#### Exercise description
In the data below, find the line that contains "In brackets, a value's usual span" and the line that contains "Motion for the". Copy both, plus every line between them, exactly.

------ Data ------

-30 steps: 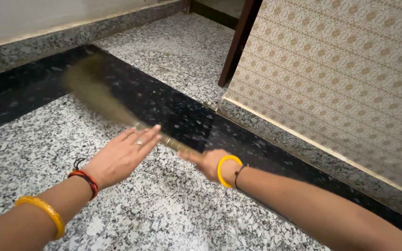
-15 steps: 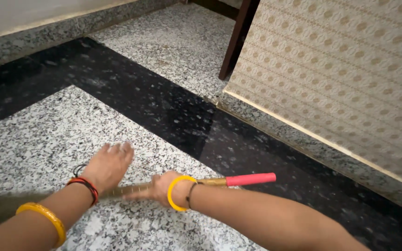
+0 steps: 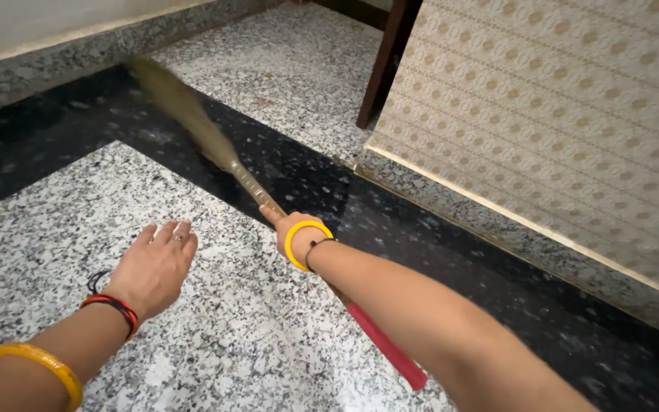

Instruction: The person sweeps a floor with a broom, moving it across granite and black marble surfaces. They use their hands to guide the broom into corners and along the edges of a wooden cabinet.

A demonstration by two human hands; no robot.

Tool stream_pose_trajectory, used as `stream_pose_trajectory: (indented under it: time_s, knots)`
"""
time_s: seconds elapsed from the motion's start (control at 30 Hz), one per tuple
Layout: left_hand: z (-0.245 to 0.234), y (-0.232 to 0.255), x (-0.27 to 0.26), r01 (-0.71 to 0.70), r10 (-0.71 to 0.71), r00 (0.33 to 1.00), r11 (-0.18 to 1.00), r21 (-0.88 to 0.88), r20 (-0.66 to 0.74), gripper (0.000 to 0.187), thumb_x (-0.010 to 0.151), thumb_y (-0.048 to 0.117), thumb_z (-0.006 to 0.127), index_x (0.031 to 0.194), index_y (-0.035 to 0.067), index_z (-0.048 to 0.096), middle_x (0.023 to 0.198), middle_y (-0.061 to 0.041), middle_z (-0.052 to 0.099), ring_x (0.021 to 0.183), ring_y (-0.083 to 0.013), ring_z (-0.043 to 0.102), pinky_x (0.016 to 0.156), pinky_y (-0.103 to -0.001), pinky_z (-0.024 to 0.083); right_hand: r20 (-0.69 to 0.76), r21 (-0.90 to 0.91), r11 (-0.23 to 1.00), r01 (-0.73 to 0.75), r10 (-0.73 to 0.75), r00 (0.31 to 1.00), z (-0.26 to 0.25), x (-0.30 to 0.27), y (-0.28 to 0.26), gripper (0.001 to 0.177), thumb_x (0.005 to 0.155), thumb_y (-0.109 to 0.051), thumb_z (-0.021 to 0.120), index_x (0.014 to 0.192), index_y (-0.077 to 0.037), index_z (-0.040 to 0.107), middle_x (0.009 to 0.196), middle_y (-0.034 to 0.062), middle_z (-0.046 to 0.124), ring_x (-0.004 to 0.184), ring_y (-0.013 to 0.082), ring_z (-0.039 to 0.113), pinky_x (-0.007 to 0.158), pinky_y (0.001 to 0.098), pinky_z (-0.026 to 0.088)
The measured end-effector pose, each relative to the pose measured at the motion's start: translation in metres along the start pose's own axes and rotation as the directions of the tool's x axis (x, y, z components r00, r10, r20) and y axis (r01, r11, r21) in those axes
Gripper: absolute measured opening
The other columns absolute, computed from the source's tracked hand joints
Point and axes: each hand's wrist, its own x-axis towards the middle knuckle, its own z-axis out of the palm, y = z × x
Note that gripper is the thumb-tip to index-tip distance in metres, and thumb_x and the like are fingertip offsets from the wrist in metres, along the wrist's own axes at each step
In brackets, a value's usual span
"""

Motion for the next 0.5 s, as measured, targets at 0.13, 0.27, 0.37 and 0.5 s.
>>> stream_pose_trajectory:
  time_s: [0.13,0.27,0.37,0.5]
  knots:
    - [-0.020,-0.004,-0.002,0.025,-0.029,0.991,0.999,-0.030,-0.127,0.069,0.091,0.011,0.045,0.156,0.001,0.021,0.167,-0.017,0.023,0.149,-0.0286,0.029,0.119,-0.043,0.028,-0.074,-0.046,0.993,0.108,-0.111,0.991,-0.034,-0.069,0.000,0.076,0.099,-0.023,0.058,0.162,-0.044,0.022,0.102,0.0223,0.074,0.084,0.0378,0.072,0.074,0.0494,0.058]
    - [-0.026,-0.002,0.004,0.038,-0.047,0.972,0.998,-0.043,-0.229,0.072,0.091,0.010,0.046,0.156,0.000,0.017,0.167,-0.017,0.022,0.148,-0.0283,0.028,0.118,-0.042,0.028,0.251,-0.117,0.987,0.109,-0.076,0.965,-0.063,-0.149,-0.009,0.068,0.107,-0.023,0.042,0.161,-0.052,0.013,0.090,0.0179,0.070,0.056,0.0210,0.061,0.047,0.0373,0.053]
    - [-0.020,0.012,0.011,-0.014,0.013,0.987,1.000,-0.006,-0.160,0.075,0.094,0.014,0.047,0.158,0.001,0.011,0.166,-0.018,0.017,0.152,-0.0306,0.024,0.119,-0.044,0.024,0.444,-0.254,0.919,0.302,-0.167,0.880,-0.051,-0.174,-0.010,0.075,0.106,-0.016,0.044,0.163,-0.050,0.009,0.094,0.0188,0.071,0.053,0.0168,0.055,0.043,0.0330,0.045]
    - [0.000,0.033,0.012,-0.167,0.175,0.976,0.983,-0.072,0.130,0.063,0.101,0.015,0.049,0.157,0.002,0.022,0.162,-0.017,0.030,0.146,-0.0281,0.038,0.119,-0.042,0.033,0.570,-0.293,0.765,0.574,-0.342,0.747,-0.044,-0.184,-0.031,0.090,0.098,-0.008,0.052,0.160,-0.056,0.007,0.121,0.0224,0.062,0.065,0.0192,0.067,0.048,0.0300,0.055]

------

#### Problem solution
In brackets, a value's usual span
"""

Motion for the next 0.5 s, as measured, targets at 0.13, 0.27, 0.37 and 0.5 s.

The exercise is done, and no more output is needed.